Podobnie jak w przypadku SL, dodanie SL / Cl do Drp1 spowodowało niewielką stymulację aktywności GTPazy, która została odwrócona przez przywiązanie Fis1 lub GFP znakowanego His do liposomów. Zaobserwowano synergię między Mff a kardiolipiną, ponieważ aktywność GTPazy Drp1 była stymulowana 2,6-krotnie, gdy inkubowano ją z SL / CL ozdobionym Mff. Gdy szablony SL/PE/CL zostały ozdobione Mff, aktywność Drp1 została zwiększona.

Zdolność Drp1 do przekształcania liposomów w kanaliki lipidowe została zwiększona przez dodanie PE do liposomów rusztowania. Po opanowaniu rusztowania te można przygotować i używać w ciągu kilku godzin, jeśli procedura zostanie wykonana prawidłowo.
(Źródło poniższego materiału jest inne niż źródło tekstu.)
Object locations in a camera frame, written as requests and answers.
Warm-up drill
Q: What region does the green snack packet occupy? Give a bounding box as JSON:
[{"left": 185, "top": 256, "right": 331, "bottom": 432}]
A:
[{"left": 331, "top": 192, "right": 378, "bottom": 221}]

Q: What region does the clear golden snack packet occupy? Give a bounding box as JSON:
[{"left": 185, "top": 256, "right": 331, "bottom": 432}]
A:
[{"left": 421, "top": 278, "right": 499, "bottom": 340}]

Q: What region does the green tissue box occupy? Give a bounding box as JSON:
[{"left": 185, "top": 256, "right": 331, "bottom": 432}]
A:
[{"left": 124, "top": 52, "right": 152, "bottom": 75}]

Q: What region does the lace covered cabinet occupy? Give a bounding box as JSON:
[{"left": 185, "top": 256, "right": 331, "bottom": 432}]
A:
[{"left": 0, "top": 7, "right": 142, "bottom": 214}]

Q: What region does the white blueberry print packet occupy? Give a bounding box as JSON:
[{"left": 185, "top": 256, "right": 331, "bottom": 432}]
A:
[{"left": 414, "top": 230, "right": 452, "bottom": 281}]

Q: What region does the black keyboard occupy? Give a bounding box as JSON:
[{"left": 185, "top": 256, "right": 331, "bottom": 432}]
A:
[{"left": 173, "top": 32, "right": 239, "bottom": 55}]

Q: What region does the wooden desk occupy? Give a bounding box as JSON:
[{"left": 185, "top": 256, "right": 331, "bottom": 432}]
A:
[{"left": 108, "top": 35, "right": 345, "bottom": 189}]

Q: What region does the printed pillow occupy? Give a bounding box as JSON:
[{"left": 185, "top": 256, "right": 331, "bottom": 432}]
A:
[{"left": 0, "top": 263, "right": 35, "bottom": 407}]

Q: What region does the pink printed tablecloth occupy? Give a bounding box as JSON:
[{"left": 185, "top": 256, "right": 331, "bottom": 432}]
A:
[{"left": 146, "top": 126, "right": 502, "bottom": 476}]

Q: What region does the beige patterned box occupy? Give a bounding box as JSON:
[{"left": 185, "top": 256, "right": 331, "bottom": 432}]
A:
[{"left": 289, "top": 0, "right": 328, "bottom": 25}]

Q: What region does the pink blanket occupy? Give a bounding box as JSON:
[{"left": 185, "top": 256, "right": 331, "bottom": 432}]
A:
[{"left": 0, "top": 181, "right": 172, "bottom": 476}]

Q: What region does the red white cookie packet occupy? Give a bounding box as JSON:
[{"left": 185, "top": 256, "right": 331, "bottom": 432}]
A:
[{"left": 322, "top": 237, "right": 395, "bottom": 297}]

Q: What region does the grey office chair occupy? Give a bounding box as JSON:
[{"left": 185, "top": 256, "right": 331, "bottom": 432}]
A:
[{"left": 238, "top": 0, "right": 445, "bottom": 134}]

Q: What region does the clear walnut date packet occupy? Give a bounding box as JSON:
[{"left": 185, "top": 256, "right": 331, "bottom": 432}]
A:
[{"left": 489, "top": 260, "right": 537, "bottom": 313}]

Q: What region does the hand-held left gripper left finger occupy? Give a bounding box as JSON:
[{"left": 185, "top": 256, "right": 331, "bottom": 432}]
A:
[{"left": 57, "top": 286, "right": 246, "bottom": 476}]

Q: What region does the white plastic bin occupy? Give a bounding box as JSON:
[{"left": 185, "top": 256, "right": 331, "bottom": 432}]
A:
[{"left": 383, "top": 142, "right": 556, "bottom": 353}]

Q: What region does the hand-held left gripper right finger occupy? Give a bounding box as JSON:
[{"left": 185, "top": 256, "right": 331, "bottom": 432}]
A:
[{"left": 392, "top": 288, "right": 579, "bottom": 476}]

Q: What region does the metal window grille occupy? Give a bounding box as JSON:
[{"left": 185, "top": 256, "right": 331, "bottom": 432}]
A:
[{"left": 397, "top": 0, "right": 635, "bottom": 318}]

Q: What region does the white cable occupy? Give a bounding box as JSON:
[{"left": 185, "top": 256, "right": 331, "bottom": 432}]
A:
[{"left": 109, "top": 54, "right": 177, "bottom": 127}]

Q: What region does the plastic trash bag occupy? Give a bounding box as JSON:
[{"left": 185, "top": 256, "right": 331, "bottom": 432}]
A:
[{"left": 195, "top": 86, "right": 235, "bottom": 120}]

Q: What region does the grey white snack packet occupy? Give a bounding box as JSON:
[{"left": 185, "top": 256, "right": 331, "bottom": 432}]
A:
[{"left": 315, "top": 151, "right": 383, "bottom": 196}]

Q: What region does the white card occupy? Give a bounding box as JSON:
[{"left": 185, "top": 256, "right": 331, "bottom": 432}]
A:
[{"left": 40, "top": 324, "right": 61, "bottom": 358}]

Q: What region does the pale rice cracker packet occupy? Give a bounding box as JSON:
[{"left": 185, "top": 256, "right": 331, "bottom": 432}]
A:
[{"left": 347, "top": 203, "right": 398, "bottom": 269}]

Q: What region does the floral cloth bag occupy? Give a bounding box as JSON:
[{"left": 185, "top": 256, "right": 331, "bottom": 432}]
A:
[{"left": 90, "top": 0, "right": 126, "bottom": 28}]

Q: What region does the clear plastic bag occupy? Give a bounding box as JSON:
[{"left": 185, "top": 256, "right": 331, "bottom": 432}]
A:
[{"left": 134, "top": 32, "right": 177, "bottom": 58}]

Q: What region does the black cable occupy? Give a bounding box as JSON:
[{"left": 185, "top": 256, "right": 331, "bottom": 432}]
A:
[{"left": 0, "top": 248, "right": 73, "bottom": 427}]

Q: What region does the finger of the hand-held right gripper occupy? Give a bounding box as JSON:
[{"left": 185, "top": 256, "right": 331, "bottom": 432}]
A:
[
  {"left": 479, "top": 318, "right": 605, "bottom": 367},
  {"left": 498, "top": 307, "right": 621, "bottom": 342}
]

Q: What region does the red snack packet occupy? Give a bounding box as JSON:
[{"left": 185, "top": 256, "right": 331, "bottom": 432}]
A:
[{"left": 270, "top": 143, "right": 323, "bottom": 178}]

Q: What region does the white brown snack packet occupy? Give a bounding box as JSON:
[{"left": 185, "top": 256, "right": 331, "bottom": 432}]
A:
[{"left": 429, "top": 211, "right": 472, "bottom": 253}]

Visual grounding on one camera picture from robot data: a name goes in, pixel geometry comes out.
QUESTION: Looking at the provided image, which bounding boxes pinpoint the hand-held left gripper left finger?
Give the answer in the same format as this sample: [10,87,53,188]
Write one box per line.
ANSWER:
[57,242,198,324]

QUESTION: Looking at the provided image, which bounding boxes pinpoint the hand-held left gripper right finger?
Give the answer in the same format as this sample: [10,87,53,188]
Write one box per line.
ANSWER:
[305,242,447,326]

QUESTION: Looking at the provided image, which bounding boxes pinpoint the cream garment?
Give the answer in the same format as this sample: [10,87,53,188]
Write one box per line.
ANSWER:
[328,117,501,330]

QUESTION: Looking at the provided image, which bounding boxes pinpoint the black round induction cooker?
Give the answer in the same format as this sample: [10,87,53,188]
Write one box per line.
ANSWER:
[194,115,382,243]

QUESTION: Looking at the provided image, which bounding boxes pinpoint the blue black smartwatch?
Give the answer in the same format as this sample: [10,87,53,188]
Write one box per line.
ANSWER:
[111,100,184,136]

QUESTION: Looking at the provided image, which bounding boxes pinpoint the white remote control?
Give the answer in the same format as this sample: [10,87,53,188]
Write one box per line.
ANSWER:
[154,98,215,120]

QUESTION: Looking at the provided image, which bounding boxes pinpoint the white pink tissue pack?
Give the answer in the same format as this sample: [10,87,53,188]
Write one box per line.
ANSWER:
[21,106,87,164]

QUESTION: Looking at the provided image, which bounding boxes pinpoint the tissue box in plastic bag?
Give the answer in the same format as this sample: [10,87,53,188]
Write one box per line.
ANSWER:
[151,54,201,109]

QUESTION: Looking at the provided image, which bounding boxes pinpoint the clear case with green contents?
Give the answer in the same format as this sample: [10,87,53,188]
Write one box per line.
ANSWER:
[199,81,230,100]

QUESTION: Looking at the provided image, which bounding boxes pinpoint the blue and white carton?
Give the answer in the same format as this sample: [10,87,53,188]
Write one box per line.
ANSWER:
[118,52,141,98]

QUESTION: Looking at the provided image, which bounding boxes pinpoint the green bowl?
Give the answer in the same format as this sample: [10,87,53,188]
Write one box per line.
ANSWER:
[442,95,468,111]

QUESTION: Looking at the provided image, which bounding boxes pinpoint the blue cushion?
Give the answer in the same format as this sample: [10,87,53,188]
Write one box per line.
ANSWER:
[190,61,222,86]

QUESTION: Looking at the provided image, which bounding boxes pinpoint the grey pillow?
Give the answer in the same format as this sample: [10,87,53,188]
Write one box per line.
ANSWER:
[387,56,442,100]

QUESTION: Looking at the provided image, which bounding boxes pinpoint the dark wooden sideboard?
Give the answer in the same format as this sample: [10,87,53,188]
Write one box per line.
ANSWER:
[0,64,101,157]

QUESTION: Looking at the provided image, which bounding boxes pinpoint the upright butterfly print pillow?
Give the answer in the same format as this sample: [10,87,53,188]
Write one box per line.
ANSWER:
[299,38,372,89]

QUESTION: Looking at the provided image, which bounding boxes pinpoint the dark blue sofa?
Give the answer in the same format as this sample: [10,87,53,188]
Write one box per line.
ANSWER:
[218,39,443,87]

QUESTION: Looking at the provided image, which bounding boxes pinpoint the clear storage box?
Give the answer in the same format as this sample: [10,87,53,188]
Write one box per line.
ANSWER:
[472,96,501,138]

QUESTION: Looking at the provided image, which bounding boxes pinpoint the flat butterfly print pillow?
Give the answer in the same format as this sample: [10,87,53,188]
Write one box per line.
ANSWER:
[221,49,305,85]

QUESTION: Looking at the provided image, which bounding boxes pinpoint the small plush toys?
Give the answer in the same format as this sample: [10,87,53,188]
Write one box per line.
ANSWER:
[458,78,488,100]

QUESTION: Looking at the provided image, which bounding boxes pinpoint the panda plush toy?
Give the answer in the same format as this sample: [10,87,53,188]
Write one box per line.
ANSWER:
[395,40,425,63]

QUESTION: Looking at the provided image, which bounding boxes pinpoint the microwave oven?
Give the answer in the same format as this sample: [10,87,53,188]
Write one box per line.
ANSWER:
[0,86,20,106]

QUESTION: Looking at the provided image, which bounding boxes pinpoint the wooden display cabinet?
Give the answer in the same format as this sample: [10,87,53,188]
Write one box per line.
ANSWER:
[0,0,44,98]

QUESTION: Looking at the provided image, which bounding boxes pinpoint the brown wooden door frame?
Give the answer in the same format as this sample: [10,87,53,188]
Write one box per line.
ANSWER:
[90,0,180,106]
Po tej procedurze można przeprowadzić inne metody interakcji białek i lipidów, takie jak sedymentacja i testy rozpraszania światła, w celu scharakteryzowania interakcji funkcjonalnych.

Zastosowanie tej techniki pozwala osobom badającym translokację białek do zdefiniowanej błony biologicznej badać przejściowe interakcje białek i wpływ określonych kofaktorów lipidowych na tworzenie i stabilizację niezbędnych zespołów komórkowych.